Implikasi yang Lebih Luas bagi Demokrasi
Kampanye retribusi Presiden Trump menghadirkan serangkaian tantangan signifikan bagi prinsip-prinsip dasar demokrasi Amerika. Penggunaan sistem peradilan untuk menargetkan lawan politik, penunjukan loyalis ke posisi kunci dalam penegakan hukum, dan pembatasan yang mengkhawatirkan terhadap kebebasan pers adalah gejala dari apa yang oleh beberapa pengamat disebut sebagai "lawfare" atau perang hukum. Ini adalah taktik di mana proses hukum digunakan sebagai senjata untuk mencapai tujuan politik, seringkali dengan mengorbankan keadilan imparsial dan hak-hak individu. Ketika seorang presiden secara terbuka memerintahkan jaksa agungnya untuk mengejar individu berdasarkan afiliasi politik mereka, hal itu mengikis pemisahan kekuasaan dan independensi yudikatif, yang merupakan pilar penting dari negara hukum.

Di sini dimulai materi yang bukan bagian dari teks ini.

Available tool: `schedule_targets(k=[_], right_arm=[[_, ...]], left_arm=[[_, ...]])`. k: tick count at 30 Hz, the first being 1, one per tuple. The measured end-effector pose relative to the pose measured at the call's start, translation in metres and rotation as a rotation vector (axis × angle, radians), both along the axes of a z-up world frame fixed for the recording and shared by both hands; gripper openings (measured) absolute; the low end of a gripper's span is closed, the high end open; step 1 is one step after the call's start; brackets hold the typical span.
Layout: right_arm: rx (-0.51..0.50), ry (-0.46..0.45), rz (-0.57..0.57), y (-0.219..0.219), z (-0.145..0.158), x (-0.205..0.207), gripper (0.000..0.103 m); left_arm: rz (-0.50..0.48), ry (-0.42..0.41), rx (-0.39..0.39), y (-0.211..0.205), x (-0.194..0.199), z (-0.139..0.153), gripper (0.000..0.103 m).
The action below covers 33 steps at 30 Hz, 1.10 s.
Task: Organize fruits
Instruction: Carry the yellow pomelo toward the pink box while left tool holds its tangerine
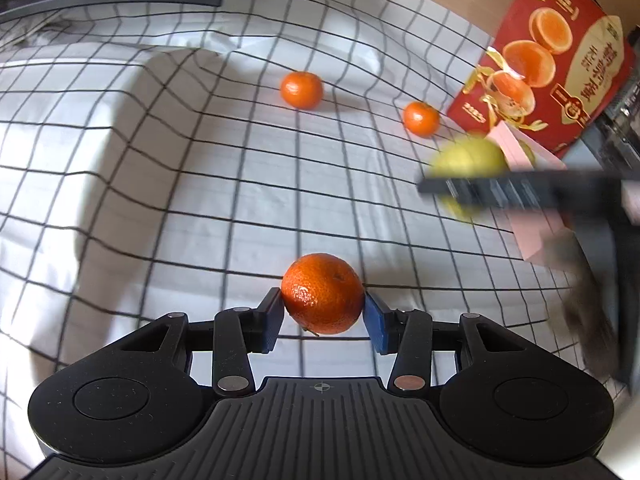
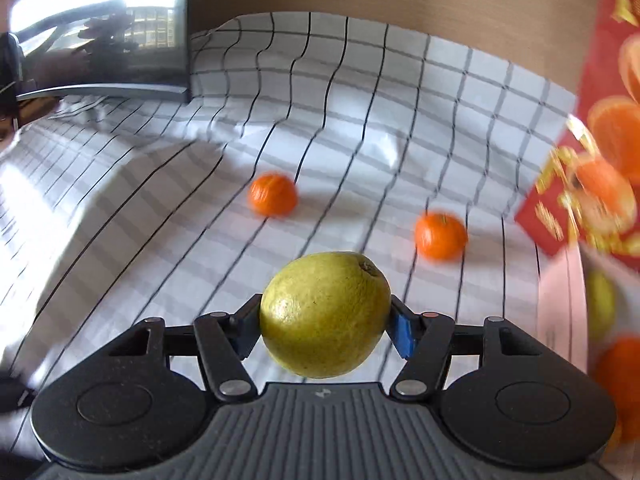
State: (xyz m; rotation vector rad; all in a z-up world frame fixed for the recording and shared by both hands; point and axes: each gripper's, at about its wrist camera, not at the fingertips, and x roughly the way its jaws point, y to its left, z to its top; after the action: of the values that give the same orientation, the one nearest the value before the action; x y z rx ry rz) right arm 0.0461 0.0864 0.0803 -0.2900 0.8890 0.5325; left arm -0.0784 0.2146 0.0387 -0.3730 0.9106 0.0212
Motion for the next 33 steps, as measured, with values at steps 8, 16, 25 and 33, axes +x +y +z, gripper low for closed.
schedule_targets(k=[8,16,25,33], right_arm=[[-0.020,0.056,-0.105,-0.070,-0.015,-0.062,0.064],[0.056,0.034,-0.204,-0.113,-0.021,-0.074,0.064],[0.075,0.028,-0.198,-0.124,-0.029,-0.077,0.064],[0.106,0.019,-0.216,-0.135,-0.025,-0.082,0.065]], left_arm=[[-0.054,-0.001,0.037,-0.031,0.006,-0.001,0.048],[-0.088,0.003,0.099,-0.061,0.017,0.003,0.048],[-0.129,0.039,0.136,-0.089,0.014,-0.002,0.049],[-0.132,0.046,0.139,-0.092,0.009,-0.003,0.049]])
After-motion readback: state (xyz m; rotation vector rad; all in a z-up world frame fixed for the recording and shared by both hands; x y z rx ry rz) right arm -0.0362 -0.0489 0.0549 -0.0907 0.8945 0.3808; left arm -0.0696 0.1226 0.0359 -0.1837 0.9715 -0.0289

Lebih lanjut, upaya untuk membungkam kritik media dan mengontrol narasi informasi, seperti yang terlihat pada pembatasan Pentagon dan kasus Jimmy Kimmel, menimbulkan kekhawatiran serius tentang kebebasan pers. Media yang bebas dan tidak terkekang adalah komponen vital dari demokrasi yang sehat, berfungsi sebagai pengawas kekuasaan pemerintah dan penyedia informasi penting bagi publik. Pembatasan akses, ancaman hukum, dan tekanan regulasi dapat menciptakan efek dingin, di mana jurnalis dan outlet media merasa terpaksa untuk menyensor diri sendiri demi menghindari retribusi. Hal ini tidak hanya membatasi aliran informasi tetapi juga melemahkan kapasitas warga negara untuk membuat keputusan yang terinformasi dan menuntut pertanggungjawaban dari para pemimpin mereka.
Perdebatan sengit di antara para senator, baik dari partai Republik maupun Demokrat, mencerminkan dalamnya perpecahan pandangan tentang isu-isu ini. Sementara beberapa melihat tindakan Trump sebagai upaya untuk menegakkan keadilan dan melawan bias, yang lain memperingatkan tentang jalan menuju otokrasi. Kekhawatiran bahwa praktik semacam itu dapat "memakan kembali" pihak-pihak yang memulainya menyoroti risiko preseden berbahaya bagi masa depan politik Amerika. Dalam jangka panjang, erosi kepercayaan publik terhadap institusi peradilan dan media dapat memiliki konsekuensi yang mendalam bagi stabilitas sosial dan kapasitas negara untuk berfungsi secara efektif.
Secara keseluruhan, kampanye retribusi Trump bukan hanya tentang mengejar individu tertentu, melainkan tentang redefinisi peran kepresidenan dan hubungan antara kekuasaan eksekutif dengan pilar-pilar demokrasi lainnya. Ini adalah ujian bagi kekuatan institusi Amerika dan komitmennya terhadap prinsip-prinsip yang telah lama menopangnya.